Thanks for the feedback.  Being my first attempt of a stamp pen, must say it has been an enjoyable experience.  My next attempt I want to do about a dozen at once, so will definitely give them a good week of dry time before finishing.

 If you have never got a bag-o-stamps its definitely worth the $5.  I had brought them to work with me (super slow now days), and before I knew it I had 5 guys helping sort and price! The history lesson and vision of the different eras was priceless.  I actually got a couple stamps worth over $20!  The hardest part is yet to come I fear, figuring out what stamps to put on the blanks.....

Thanks again!

~Kendall


----------



## jttheclockman (Jan 13, 2013)

Phillikl said:


> Thanks for the feedback. Being my first attempt of a stamp pen, must say it has been an enjoyable experience. My next attempt I want to do about a dozen at once, so will definitely give them a good week of dry time before finishing.
> 
> If you have never got a bag-o-stamps its definitely worth the $5. I had brought them to work with me (super slow now days), and before I knew it I had 5 guys helping sort and price! The history lesson and vision of the different eras was priceless. I actually got a couple stamps worth over $20! The hardest part is yet to come I fear, figuring out what stamps to put on the blanks.....
> 
> ...


 


Slow down Kendall. Slow down.  Before you go into production mode and ruin a bunch more, get one to work first. Maybe you have a bad batch of CA or maybe the modgepodge is bad. Sheesh people are always in a hurry. Lessons to be learned here yet.


----------



## wouldentu2? (Jan 13, 2013)

Modge Podge needs to dry overnight since it is water based.

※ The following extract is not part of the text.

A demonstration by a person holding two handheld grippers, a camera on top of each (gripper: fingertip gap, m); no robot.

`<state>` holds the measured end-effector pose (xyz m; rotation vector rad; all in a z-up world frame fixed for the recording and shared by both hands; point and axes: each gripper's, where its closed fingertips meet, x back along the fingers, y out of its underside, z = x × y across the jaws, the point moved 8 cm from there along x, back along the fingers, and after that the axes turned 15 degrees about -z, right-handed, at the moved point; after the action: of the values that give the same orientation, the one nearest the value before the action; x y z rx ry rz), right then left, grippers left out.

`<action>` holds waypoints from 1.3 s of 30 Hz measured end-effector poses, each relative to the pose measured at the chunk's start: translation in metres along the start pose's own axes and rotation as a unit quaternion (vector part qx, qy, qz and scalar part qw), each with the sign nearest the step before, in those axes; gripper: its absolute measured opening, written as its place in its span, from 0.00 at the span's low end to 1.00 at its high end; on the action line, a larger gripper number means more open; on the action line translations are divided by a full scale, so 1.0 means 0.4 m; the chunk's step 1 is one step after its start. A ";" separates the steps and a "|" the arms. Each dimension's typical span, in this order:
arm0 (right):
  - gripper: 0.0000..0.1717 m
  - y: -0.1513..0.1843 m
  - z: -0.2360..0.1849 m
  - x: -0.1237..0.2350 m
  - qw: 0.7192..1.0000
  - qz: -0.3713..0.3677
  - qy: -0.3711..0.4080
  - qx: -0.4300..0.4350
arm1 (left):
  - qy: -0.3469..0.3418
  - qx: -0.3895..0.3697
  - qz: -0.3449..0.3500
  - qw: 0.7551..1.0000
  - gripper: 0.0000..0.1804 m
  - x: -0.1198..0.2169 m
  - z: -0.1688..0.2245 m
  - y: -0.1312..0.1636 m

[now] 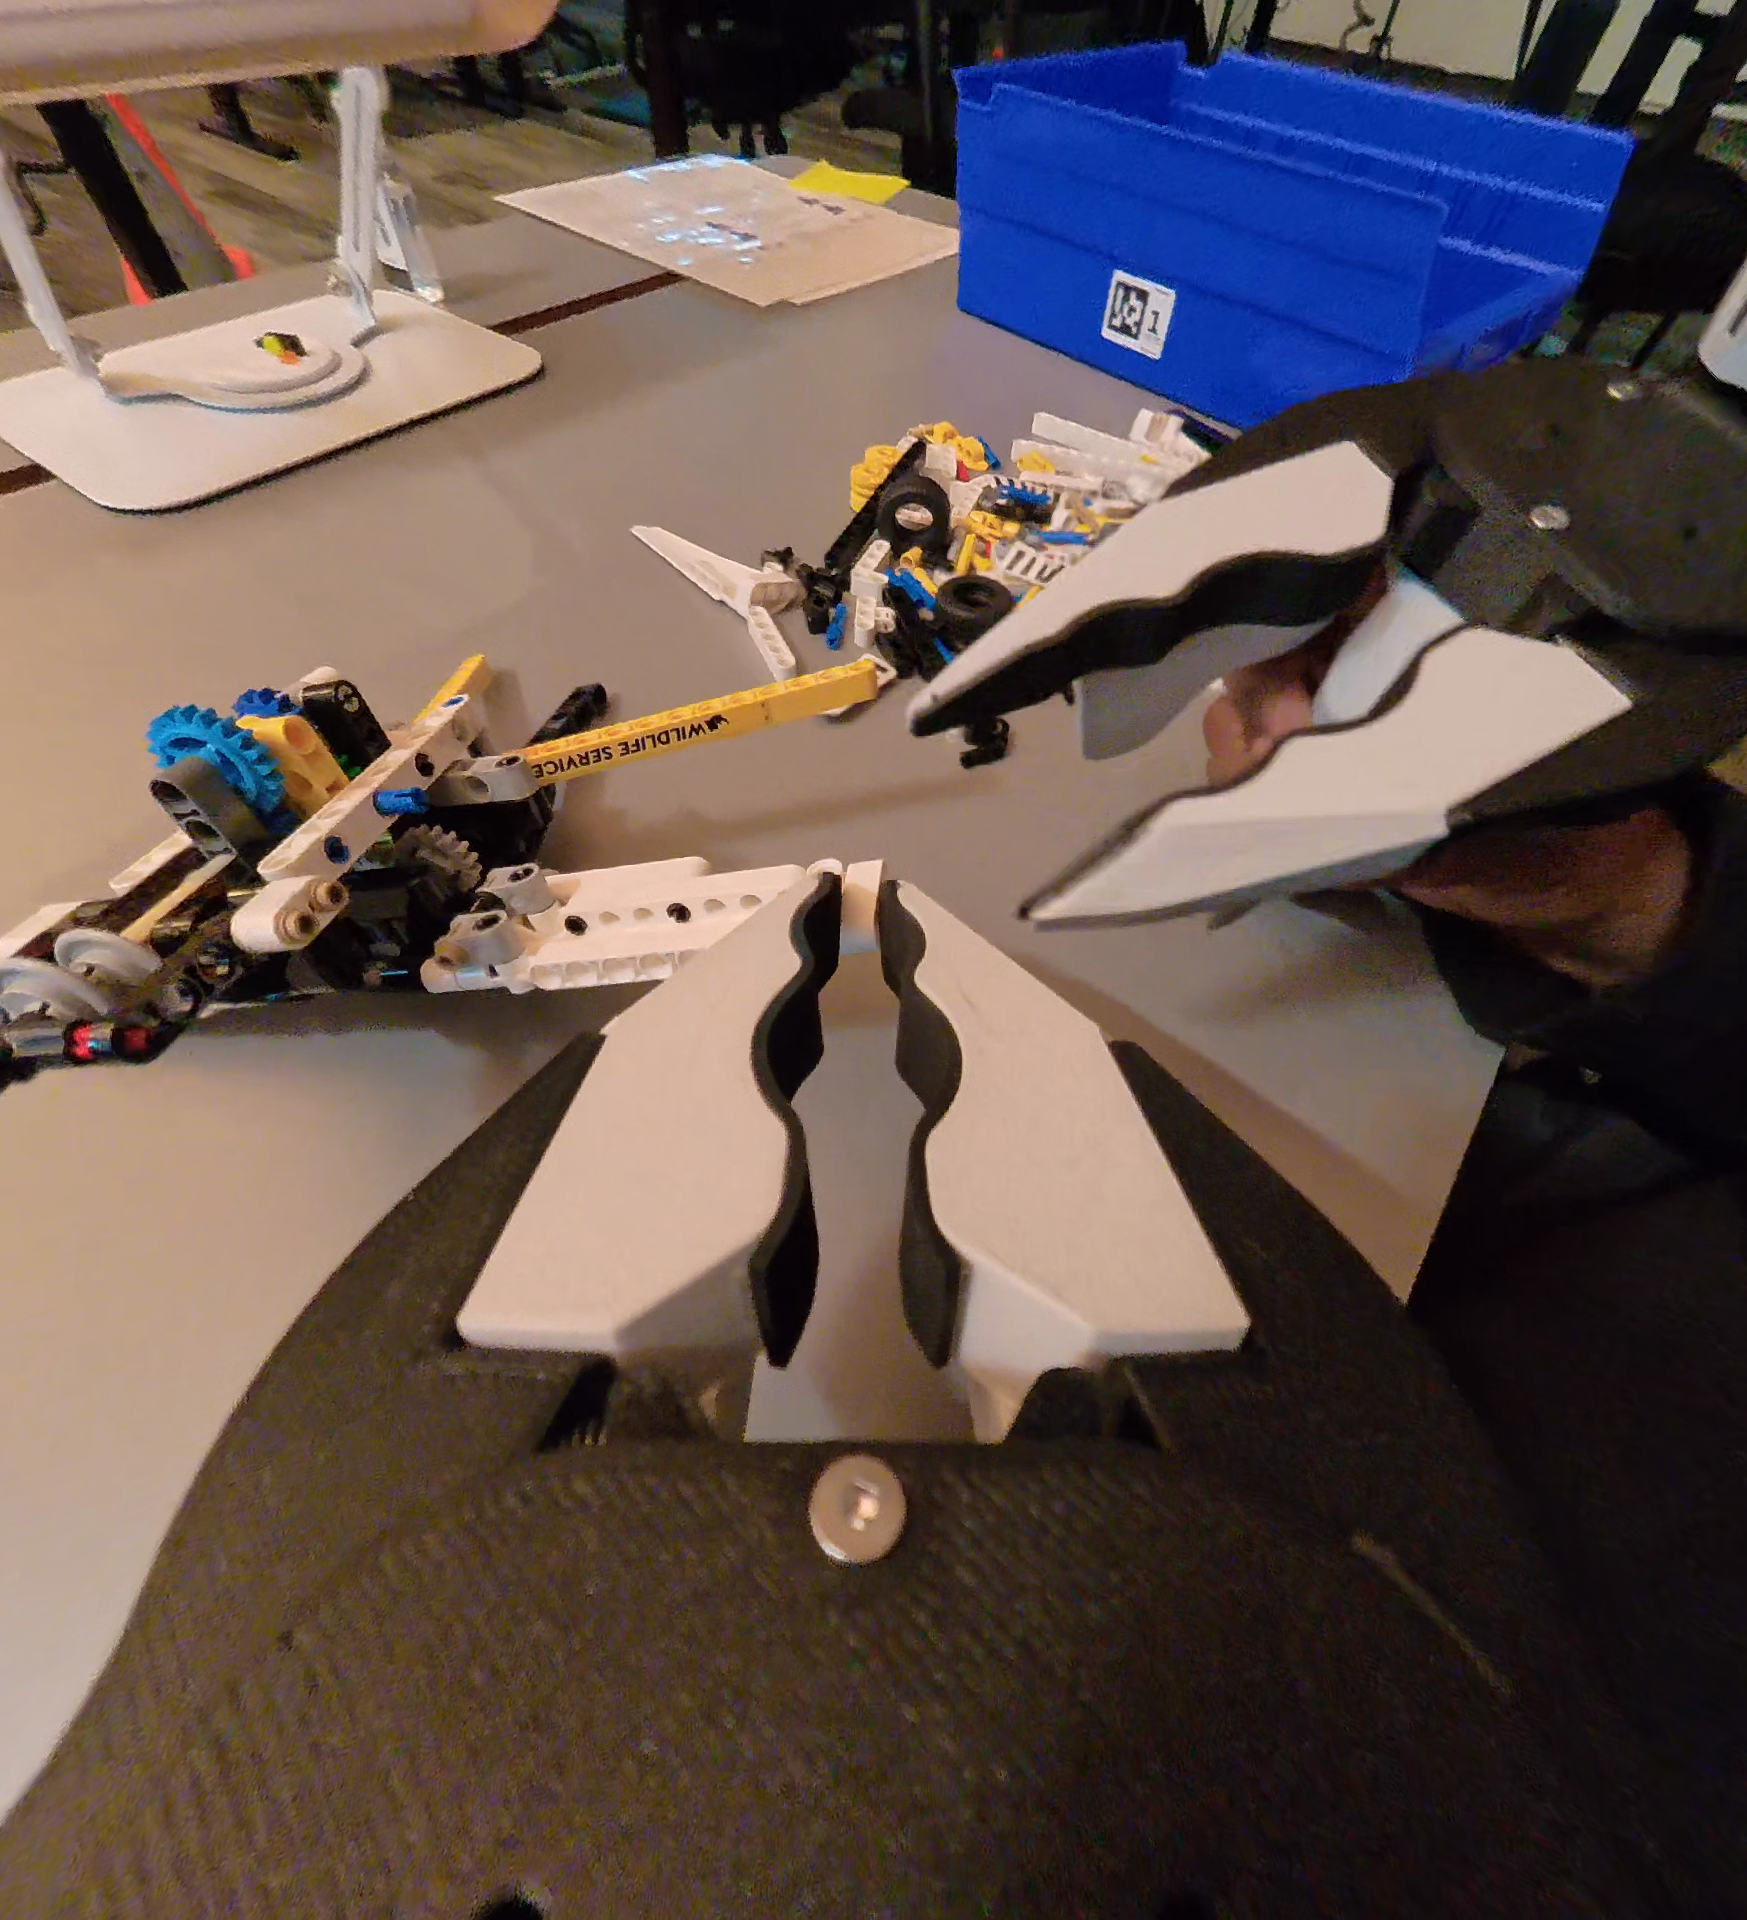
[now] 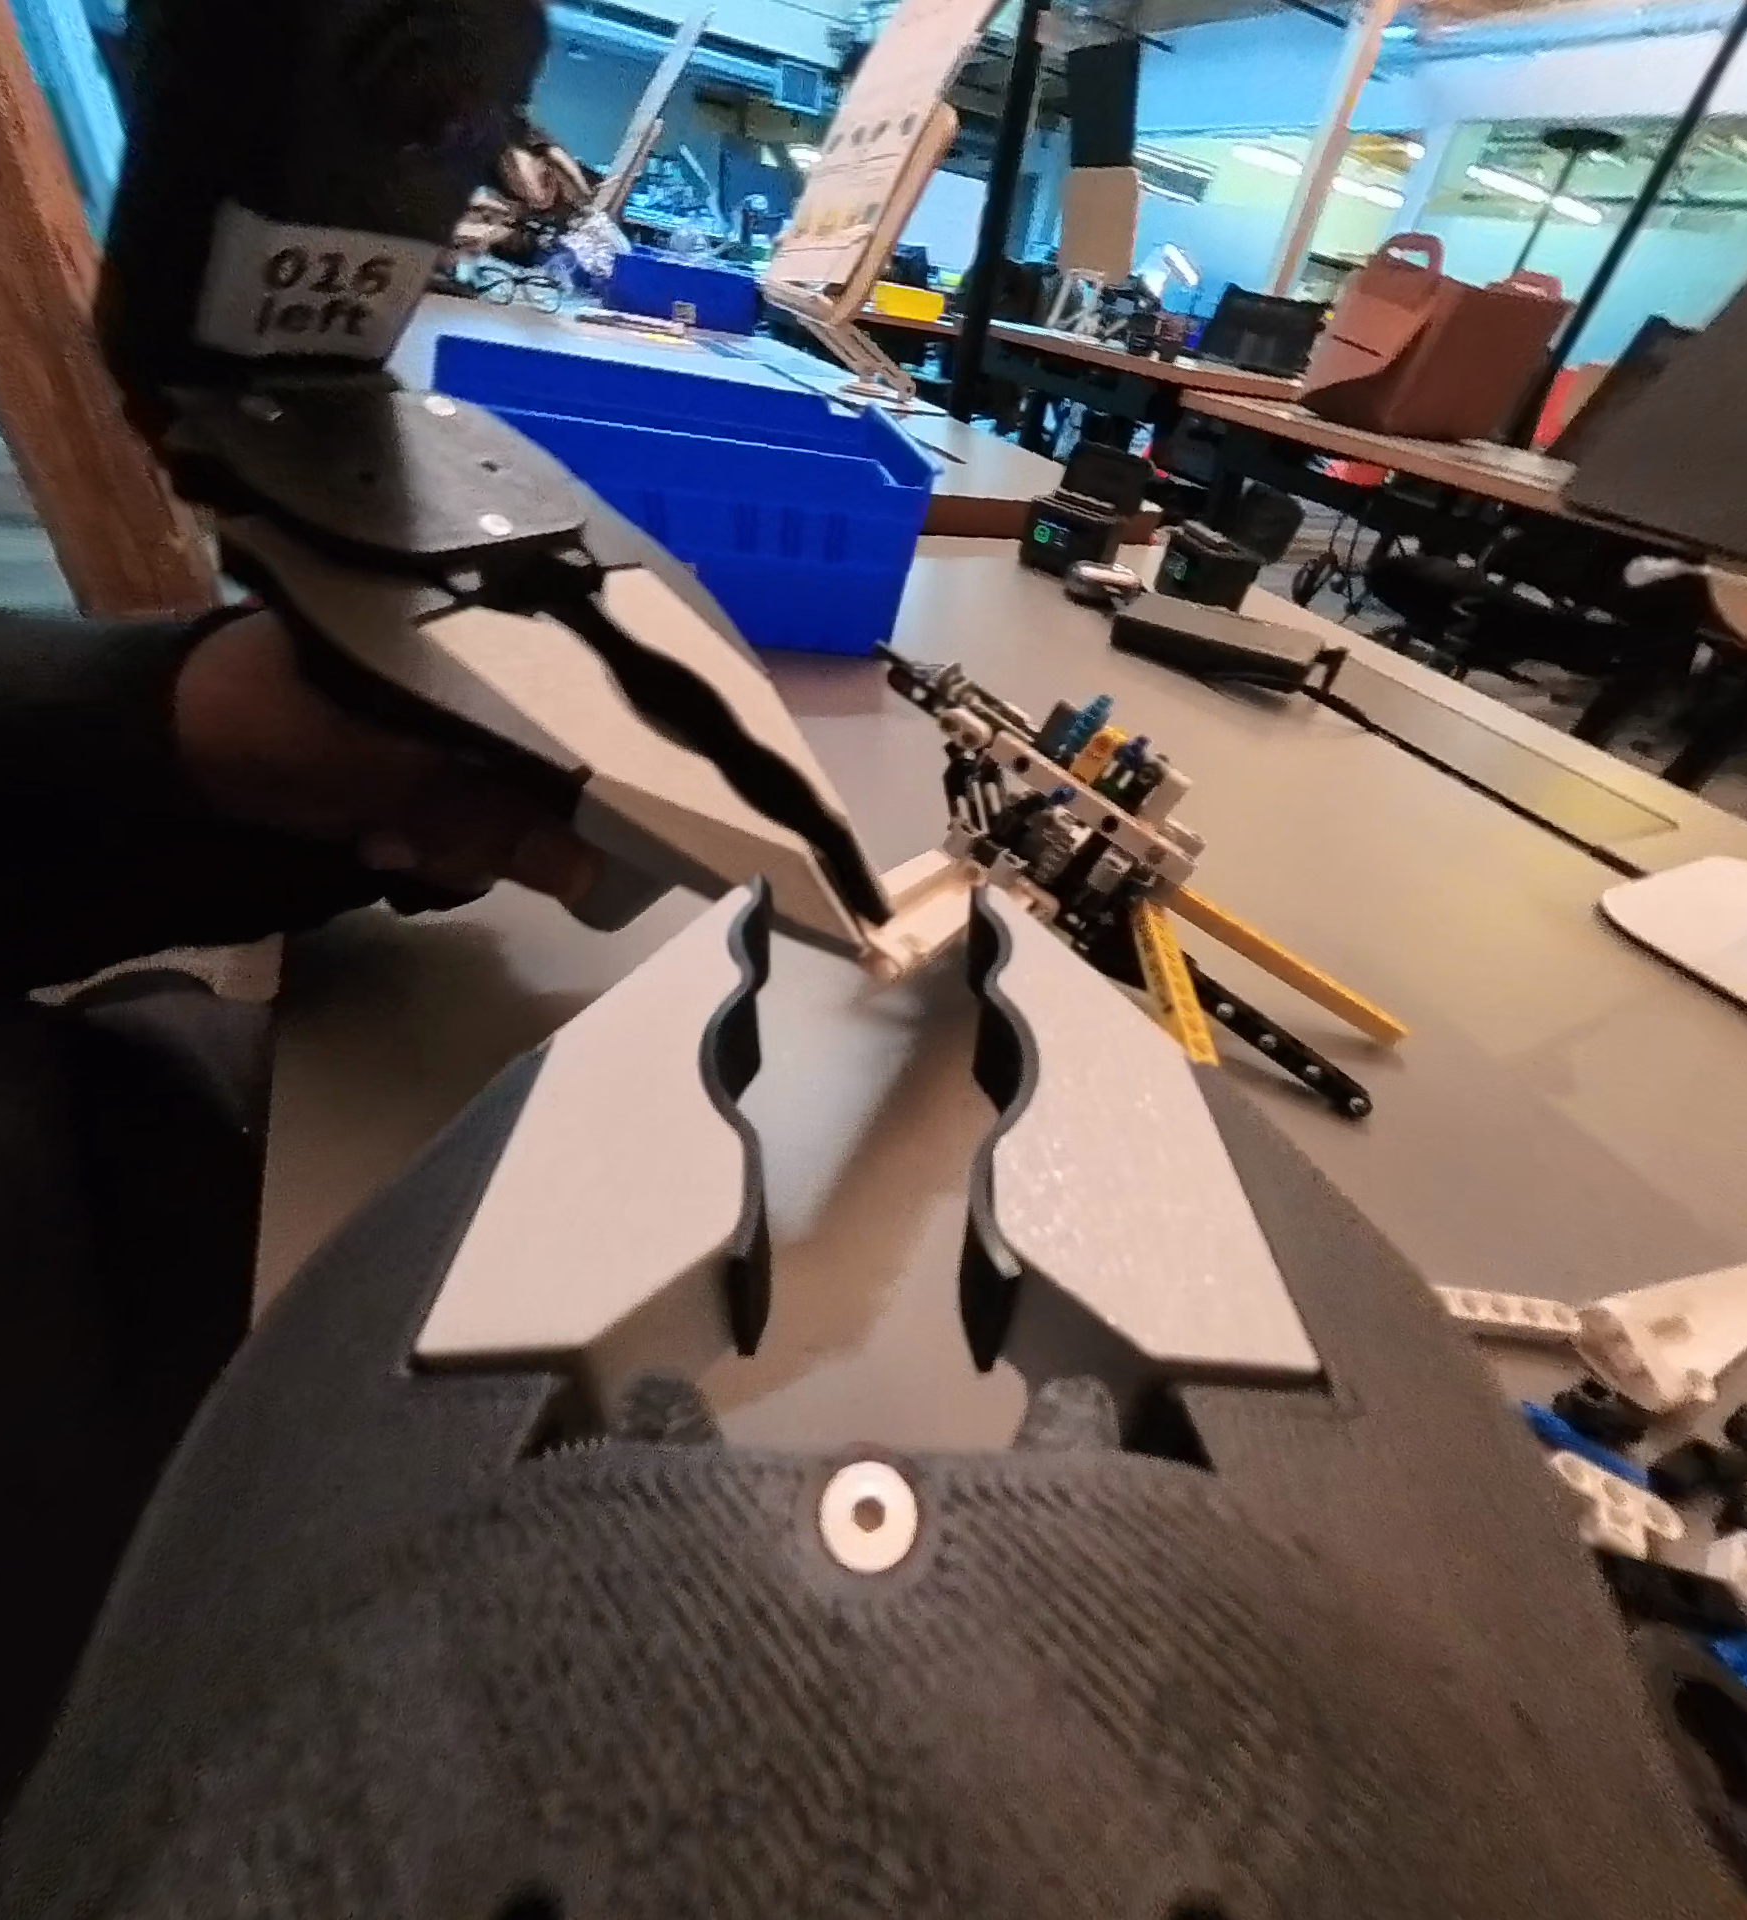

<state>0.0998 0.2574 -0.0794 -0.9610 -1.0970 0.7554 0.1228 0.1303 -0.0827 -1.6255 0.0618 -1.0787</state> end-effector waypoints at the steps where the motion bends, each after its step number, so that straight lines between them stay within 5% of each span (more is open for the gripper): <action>1: 0.22 -0.001 -0.006 0.001 1.000 0.003 0.002 0.011 | -0.001 0.005 0.001 1.000 0.02 0.002 -0.006 0.002; 6: 0.20 -0.005 -0.017 0.006 0.998 0.029 0.035 0.046 | 0.000 0.015 0.011 1.000 0.02 0.012 -0.018 0.006; 11: 0.20 0.008 -0.028 -0.037 0.987 -0.043 0.087 0.127 | 0.007 0.014 0.016 1.000 0.02 0.023 -0.017 0.004; 14: 0.20 0.018 -0.045 -0.069 0.961 -0.091 0.147 0.218 | 0.031 0.025 0.020 0.999 0.02 0.026 -0.016 0.006; 20: 0.05 0.012 -0.082 -0.091 0.891 -0.076 0.225 0.388 | 0.067 0.049 0.023 0.996 0.02 0.031 -0.023 0.031; 27: 0.04 0.006 -0.085 -0.095 0.900 -0.077 0.207 0.375 | 0.143 0.139 0.064 0.978 0.05 0.043 -0.045 0.047; 31: 0.04 0.016 -0.081 -0.097 0.900 -0.086 0.210 0.373 | 0.199 0.213 0.129 0.948 0.11 0.070 -0.081 0.052; 39: 0.05 -0.012 -0.053 -0.057 0.944 -0.017 0.190 0.271 | 0.144 0.217 0.134 0.956 0.15 0.065 -0.110 0.061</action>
<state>0.1135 0.2303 -0.0870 -0.5789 -0.5209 0.7509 0.1207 0.0741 -0.0887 -1.0262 0.2153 -1.0245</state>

I have also done it without the Modge Podge but you need to make one light swipe across the pen with thin CA or the CA will smear the stamp.

What is HP?


----------



## bruce119 (Jan 13, 2013)

Yep I say something shrinked up on you.
 
I've seen this before on some woods. Some of my older pens have developed those spider cracks. I believe it is from doing shows and the pen exposed to a wide change in temp. & humidity. Now I am sure to seal the ends real good before assembly to keep humidity out.
 
In your case did you use wood as a base if so what kind you dry and stable wood.
I think the real problem you had was the Mod Podge. I use a *THIN* coat of MP to glue labels down. Wait at least 24 hrs even more. With stamps you should not need a MP overcoat stamp should need to be sealed. If you do give it even longer to dry & set up. I never had luck using MP as an overcoat.
 
To summarize I would try again. Glue your stamps to your blank using a thin coat of MP let set 2 days, no MP overcoat, then do your CA finish.
 
Good Luck


----------



## Constant Laubscher (Jan 13, 2013)

I have had this problem with using one CA Brand/manufacturer with another CA accelerator Brand/Manufacturer. I am using Stickfast glue and accelerator and very seldom have problems.


----------



## booney0717 (Jan 13, 2013)

Thanks for posting. this is somthing i've been wanting to try. now i wont make the same mistake.


----------



## Phillikl (Jan 13, 2013)

Thanks for the info!! Went overboard on the MP (not hp like I typed earlier, silly iPhone). 

Couple follow on questions:

What kits do you guys reccomend? I used a Polaris on this one, the taper was kinda pain, but the detail in the stamps hide wrinkles pretty good.

Best base? Wood or acrylic? Have a couple gallons of max clr that needs to get used up before it "expires".

Thanks again! 

~Kendall


----------